- Sulaimán at the 20th anniversary of the World Boxing Council in 1983

4th President of the World Boxing Council
- In office 5 December 1975 – 16 January 2014
- Preceded by: Rodrigo Sánchez
- Succeeded by: Mauricio Sulaimán

Personal details
- Born: May 30, 1931 Ciudad Victoria, Tamaulipas, Mexico
- Died: January 16, 2014 (aged 82) Los Angeles, California, United States
- Resting place: Panteón Francés, Mexico City, Mexico
- Children: Mauricio Sulaimán
- Occupation: Boxing official, businessman
- Profession: Sports administrator
- Known for: Longtime president of the World Boxing Council
- Awards: International Boxing Hall of Fame (2007)
- Sports career
- Sport: Boxing

= José Sulaimán =

Mexican boxing official and longtime WBC president

José Sulaimán Chagnón (May 30, 1931 – January 16, 2014) was a Mexican boxing official, best known for serving as president of the World Boxing Council (WBC) from 1975 until his death in 2014. During his nearly four decades at the helm, Sulaimán played a pivotal role in modernizing the sport of boxing, implementing reforms aimed at improving fighter safety, and expanding the WBC’s global presence. Despite his many contributions, his tenure was also the subject of debate within the boxing community.

==Early life and background==
Sulaimán was born in Ciudad Victoria, Tamaulipas, Mexico. His father was of Syrian descent and his mother of Lebanese heritage. He became involved in boxing at an early age, joining a local boxing commission in San Luis Potosí at just 16. Fluent in several languages—including Spanish, English, Arabic, Italian, Portuguese, and French—Sulaimán also operated a successful medical supply business in Mexico.

==Boxing career==
Sulaimán held various roles in the sport prior to his leadership at the WBC. He was an amateur boxer, trainer, promoter, judge, and referee. In 1968, he joined the WBC and quickly rose through its ranks. On December 5, 1975, he was unanimously elected president of the organization.

Throughout his tenure, Sulaimán focused heavily on reforms aimed at improving athlete safety and global governance in boxing. Key initiatives included:

- Reducing the length of world title fights from 15 to 12 rounds
- Instituting a 24-hour weigh-in before fights
- Creating new weight divisions for fairer competition
- Promoting the use of thumb-attached gloves to prevent eye injuries
- Establishing the WBC World Medical Congress and supporting research into brain injuries at UCLA

Under his leadership, the WBC sanctioned over 1,100 world title bouts and oversaw the crowning of more than 300 world champions. By the end of his presidency, the organization had expanded to include affiliates from 161 countries.

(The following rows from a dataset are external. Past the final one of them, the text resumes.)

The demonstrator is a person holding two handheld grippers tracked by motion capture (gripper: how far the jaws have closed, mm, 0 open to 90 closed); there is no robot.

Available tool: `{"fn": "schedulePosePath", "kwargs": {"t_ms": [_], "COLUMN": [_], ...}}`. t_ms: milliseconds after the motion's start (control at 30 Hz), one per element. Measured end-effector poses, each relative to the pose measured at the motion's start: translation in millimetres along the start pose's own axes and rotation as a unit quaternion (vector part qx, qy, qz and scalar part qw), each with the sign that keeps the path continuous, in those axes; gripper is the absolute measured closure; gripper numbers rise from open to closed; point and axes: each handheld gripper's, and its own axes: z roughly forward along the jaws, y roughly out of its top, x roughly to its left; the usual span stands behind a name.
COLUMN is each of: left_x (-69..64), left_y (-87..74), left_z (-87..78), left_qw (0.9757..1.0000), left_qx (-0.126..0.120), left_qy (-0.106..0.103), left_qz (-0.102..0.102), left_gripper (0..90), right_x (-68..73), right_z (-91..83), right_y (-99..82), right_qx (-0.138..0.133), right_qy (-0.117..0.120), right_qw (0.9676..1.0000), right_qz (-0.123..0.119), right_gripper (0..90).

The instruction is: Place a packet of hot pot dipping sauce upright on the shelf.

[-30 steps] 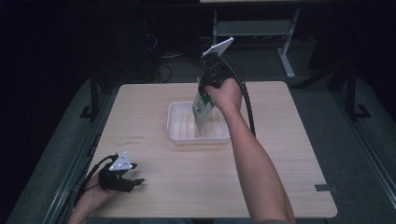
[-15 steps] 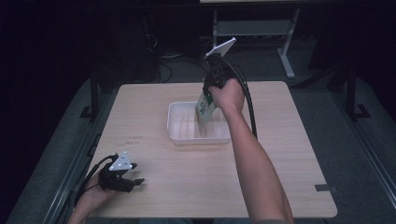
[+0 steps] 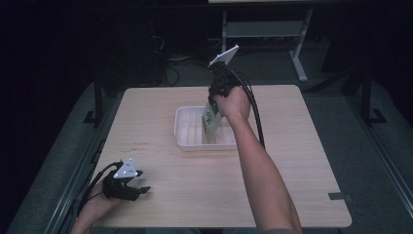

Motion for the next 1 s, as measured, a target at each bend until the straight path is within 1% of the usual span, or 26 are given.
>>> {"fn": "schedulePosePath", "kwargs": {"t_ms": [200, 267, 433, 633, 767, 900, 1000], "left_x": [-0.2, -0.2, 0.0, -0.3, -0.3, -0.2, -0.3], "left_y": [0.3, 0.3, 0.1, 0.3, 0.2, 0.1, 0.1], "left_z": [0.5, 0.8, 1.0, 1.5, 1.7, 1.8, 1.9], "left_qw": [1.0, 1.0, 1.0, 1.0, 1.0, 1.0, 1.0], "left_qx": [0.001, 0.001, 0.001, 0.001, 0.002, 0.002, 0.002], "left_qy": [0.0, 0.0, 0.0, 0.0, 0.0, 0.0, 0.0], "left_qz": [0.001, 0.0, -0.001, -0.001, -0.001, -0.001, -0.001], "left_gripper": [35.1, 35.1, 35.1, 34.8, 34.7, 34.7, 34.5], "right_x": [-5.4, -5.7, -6.3, -7.9, -8.3, -9.2, -9.6], "right_z": [8.6, 10.4, 12.0, 13.9, 15.5, 14.1, 12.4], "right_y": [-4.5, -5.0, -6.0, -7.5, -8.1, -8.7, -9.6], "right_qx": [0.005, 0.008, 0.01, 0.012, 0.018, 0.016, 0.015], "right_qy": [0.005, 0.003, 0.006, 0.005, 0.002, 0.003, 0.004], "right_qw": [1.0, 1.0, 0.9999, 0.9999, 0.9998, 0.9999, 0.9999], "right_qz": [0.007, 0.004, 0.004, 0.001, -0.002, -0.003, -0.007], "right_gripper": [89.2, 89.2, 88.9, 87.9, 86.1, 85.2, 84.2]}}
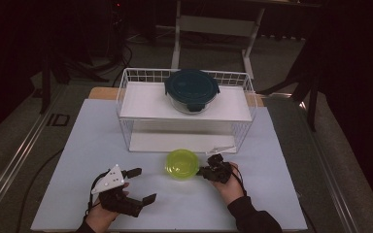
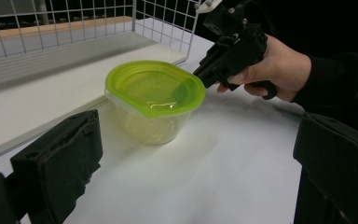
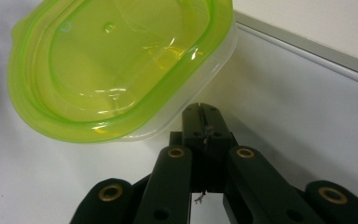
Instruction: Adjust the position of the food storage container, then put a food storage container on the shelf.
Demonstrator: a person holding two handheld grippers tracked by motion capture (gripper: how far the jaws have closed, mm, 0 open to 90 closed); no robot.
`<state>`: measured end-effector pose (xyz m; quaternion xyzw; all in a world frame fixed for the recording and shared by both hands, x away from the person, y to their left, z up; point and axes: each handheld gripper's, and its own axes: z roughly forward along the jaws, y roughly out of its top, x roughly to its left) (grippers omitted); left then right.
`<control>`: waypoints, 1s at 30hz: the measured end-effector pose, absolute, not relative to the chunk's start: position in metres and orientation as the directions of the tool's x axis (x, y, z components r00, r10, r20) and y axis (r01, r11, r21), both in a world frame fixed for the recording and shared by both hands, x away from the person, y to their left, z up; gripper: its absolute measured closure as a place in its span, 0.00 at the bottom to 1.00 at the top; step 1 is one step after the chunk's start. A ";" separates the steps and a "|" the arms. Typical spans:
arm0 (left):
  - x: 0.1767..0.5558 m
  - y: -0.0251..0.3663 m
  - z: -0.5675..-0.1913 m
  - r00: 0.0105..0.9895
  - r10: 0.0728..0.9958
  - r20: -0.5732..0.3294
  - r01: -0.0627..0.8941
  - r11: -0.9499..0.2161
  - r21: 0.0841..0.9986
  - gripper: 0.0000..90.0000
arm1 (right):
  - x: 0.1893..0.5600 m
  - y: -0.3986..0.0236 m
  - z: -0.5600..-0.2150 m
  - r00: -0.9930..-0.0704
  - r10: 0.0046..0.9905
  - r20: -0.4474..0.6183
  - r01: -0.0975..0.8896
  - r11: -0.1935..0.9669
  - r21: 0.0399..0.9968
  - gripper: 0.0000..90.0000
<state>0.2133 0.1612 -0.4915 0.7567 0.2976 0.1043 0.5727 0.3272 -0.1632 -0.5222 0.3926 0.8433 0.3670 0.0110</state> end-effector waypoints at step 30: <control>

==Legacy and recognition==
He was inducted into the International Boxing Hall of Fame on June 10, 2007.
Sulaimán was inducted into the International Boxing Hall of Fame on June 10, 2007 in recognition of his service to the sport. He is credited with helping transform the WBC into one of the most influential boxing bodies in the world.

- José Sulaimán was honored by Guinness World Records as the longest-serving president of a global sports organization, holding the position for 38 years and 41 days from December 5, 1975, until his death on January 16, 2014. His son, Mauricio Sulaimán, was elected to succeed him as WBC president shortly after his death.

==Controversies==
Despite his significant contributions, Sulaimán's leadership was not without criticism. Some journalists and industry insiders expressed concern over perceived favoritism and governance issues.

Critics pointed to his close professional relationship with American promoter Don King. Journalist Jack Newfield wrote that Sulaimán "became more King's junior partner than his independent regulator," while author Peter Heller echoed these sentiments, quoting British promoter Mickey Duff as saying that Sulaimán would only be satisfied "when Don King is the only promoter in boxing."

==Death==
Sulaimán died at the age of 82 in Los Angeles on January 16, 2014. He is buried in the Panteón Francés of Mexico City. He was succeeded by his son Mauricio Sulaimán as president of the WBC.